UPDATE 1-Costco steps up grocery battle with new delivery services

(Adds details, analyst comments; updates shares)

Oct 6 (Reuters) - Shares in Costco fell more than 4 percent in premarket trading on Friday after the retailer reported a decline in quarterly gross margins and underlined the growing competition in the industry by launching new delivery services.

The membership-based chain on Thursday reported a quarterly profit which scraped past estimates and said it had rolled out two grocery delivery services this week, a new step in its efforts to fight growing competition from Amazon.com and Wal-Mart Stores Inc.

Chief Financial Officer Richard Galanti said in the company's post-results call that the firm had started offering two-day delivery of dry groceries as well as a same-day delivery service for groceries including fresh foods.

The two-day service would be free for online orders over $75 across the United States, while the same-day service - offered through its partner Instacart - is available at 376 U.S. stores.

BMO Capital Markets analyst Kelly Bania said the new offerings were a huge positive for Costco given the perception that it has been slow with its pace of digital transformation.

"(But) we also see risk these initiatives will weigh on margins over time and may be viewed as defensive," she said.

Shares in Walmart and Kroger, the leading U.S. grocery retailers, were also down around 1 percent premarket.

Groceries, while a low-margin business, brings more customers into stores, and major players including Wal-Mart and Target Corp have poured millions into the area as they look to boost store traffic as well as online sales.

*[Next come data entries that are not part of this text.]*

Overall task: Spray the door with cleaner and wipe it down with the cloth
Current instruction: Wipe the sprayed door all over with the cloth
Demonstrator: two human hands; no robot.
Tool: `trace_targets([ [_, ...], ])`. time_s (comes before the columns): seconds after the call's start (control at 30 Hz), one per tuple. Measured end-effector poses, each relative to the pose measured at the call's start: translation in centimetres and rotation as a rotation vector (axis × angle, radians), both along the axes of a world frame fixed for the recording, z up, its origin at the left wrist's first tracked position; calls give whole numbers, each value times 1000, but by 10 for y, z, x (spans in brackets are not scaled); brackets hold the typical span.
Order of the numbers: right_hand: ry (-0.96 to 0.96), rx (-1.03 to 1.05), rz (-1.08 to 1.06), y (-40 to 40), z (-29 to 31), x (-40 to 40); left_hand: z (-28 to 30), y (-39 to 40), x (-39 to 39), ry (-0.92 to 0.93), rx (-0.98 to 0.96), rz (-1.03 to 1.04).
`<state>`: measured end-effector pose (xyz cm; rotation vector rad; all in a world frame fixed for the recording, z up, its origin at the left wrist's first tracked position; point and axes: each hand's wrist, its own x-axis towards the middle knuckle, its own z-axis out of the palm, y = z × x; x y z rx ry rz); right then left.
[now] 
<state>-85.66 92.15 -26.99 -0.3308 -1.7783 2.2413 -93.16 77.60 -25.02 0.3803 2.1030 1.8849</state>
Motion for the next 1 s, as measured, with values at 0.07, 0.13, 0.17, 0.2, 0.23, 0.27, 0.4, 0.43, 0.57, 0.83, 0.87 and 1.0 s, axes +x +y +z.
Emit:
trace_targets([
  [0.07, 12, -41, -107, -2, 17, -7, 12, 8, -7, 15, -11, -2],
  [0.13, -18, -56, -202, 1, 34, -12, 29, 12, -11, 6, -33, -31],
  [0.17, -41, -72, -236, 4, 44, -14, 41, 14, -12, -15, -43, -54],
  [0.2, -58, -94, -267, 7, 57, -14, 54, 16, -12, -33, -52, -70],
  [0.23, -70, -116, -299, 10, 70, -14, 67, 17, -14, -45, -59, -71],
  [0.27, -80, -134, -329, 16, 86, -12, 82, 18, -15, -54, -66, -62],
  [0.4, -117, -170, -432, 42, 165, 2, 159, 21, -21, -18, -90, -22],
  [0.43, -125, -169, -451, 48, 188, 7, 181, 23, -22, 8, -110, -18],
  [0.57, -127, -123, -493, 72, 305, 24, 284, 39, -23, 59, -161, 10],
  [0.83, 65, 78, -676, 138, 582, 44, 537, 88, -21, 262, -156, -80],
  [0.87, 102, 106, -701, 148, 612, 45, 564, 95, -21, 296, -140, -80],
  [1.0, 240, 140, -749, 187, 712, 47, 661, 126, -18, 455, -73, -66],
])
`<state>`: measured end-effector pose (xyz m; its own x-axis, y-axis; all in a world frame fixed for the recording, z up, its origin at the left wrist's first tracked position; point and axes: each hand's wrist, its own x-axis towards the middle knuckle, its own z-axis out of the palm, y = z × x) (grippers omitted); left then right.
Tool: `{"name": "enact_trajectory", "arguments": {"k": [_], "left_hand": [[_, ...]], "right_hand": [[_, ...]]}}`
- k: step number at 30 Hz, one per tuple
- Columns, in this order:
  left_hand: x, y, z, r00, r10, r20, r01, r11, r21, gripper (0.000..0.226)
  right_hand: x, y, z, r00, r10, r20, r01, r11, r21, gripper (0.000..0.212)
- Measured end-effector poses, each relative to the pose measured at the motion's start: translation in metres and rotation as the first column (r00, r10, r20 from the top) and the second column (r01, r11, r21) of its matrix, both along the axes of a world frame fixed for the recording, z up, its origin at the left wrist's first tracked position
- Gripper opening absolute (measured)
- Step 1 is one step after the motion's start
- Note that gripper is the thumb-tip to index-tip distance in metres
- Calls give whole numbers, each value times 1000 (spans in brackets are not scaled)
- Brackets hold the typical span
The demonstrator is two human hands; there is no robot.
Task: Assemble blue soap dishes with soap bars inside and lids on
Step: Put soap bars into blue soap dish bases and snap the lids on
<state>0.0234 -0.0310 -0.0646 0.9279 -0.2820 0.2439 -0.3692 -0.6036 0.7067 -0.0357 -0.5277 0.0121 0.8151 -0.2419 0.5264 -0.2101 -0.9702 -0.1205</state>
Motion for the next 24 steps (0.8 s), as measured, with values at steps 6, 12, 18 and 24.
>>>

Competition has further tightened since Amazon bought Whole Foods and reduced prices at the upmarket grocer in August, a move which has hit Wal-Mart and Kroger hardest in terms of lost customers.

Galanti said that Costco had not seen any impact from Whole Foods' price cuts.

"(Costco's) new online delivery initiatives improve its competitive offering and could drive increased engagement with millennials," Jefferies analyst Daniel Binder wrote in a note.

"Provided they don't simply cannibalize store sales, the stronger omni-channel effort could prove accretive to sales and EBIT dollars," he added. (Reporting by Sruthi Ramakrishnan in Bengaluru; editing by Patrick Graham)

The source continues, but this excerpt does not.